Des perspectives vers l’international
Après un ancrage solide sur le marché français, Ummon HealthTech prépare déjà son expansion européenne. L’Allemagne, les Pays-Bas et la Suisse sont identifiés comme des cibles prioritaires, notamment en raison de la forte numérisation déjà en place dans leurs services de pathologie.
Mais le véritable horizon est global : dans les pays émergents aussi, où la pénurie de pathologistes est encore plus criante, les solutions d’aide au diagnostic médical à distance peuvent répondre à des besoins essentiels.

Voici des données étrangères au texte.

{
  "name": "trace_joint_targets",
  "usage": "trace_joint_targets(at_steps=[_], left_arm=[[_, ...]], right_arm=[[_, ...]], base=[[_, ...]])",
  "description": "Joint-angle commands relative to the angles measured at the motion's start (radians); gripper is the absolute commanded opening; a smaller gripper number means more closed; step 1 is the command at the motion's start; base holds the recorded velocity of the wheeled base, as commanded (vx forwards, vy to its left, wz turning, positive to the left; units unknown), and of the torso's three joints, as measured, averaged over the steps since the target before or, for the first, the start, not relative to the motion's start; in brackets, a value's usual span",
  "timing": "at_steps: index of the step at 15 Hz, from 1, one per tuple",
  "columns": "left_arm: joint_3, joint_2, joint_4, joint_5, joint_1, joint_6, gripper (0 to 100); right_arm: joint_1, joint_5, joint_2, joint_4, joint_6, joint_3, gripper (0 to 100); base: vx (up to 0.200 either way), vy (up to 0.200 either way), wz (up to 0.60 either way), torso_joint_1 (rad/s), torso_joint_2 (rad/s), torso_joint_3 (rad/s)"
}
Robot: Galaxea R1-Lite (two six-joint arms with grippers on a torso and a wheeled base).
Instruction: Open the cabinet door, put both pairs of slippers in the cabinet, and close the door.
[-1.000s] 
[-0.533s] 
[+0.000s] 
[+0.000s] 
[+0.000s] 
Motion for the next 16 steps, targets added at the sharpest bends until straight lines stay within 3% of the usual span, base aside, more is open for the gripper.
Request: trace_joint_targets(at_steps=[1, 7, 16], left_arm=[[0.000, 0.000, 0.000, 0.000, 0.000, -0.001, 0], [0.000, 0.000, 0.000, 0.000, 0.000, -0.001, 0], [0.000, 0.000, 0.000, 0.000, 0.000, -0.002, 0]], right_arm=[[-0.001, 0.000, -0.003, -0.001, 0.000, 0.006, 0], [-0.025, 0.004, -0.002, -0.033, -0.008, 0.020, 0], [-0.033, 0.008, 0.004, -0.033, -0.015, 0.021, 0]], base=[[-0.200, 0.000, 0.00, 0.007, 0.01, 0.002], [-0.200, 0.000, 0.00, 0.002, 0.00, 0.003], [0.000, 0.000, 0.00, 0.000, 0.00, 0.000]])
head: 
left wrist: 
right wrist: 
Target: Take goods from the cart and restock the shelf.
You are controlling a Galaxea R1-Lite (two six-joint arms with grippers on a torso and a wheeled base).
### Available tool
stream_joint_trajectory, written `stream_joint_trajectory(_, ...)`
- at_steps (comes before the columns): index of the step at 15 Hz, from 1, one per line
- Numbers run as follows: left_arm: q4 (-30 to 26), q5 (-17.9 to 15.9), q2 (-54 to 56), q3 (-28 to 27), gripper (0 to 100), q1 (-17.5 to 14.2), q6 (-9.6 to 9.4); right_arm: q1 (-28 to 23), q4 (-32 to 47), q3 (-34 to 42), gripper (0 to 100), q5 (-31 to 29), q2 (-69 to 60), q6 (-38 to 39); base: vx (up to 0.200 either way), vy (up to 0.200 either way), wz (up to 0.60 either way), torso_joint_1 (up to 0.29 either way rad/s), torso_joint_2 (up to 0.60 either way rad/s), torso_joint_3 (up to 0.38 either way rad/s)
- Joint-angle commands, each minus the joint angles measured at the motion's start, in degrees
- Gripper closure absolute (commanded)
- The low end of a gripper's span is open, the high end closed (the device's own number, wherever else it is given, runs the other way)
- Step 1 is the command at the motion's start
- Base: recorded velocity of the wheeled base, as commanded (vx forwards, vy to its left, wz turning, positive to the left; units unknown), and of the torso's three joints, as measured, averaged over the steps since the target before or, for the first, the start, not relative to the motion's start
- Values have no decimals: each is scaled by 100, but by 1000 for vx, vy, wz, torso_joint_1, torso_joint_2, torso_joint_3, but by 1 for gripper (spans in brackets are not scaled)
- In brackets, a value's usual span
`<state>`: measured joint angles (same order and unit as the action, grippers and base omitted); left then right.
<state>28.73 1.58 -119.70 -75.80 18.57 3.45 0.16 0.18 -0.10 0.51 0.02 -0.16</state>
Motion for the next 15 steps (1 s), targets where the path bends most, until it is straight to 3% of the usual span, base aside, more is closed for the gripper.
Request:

Un développement à l’international qui devra s’accompagner de certifications locales et d’adaptations aux spécificités réglementaires.
Quand l’IA soutient l’humain, pas l’inverse
Alors que l’intelligence artificielle suscite tantôt espoir, tantôt crainte, l’approche d’Ummon se distingue par sa sobriété. Pas de promesse de remplacement des pathologistes, ni de grands discours futuristes : juste un outil robuste et pensé pour être utile, ici et maintenant.
« Nous sommes convaincus que les avancées en IA ne doivent pas supplanter l’expertise humaine, mais l’enrichir. C’est une logique d’assistance, pas d’automatisation intégrale », rappelle Louis Grandjean. Une philosophie qui semble porter ses fruits, à en juger par l’intérêt croissant des établissements de santé pour des outils pragmatiques, interopérables et validés sur le terrain.
À l’heure où les technologies biomédicales redessinent les contours du diagnostic, des entreprises comme Ummon HealthTech montrent qu’il est possible d’allier innovation, rigueur réglementaire et impact concret sur la chaîne de soins. Et dans un monde où chaque jour gagné dans la détection d’un cancer peut sauver une vie, cette course à l’efficacité, elle, ne relève pas de la science-fiction.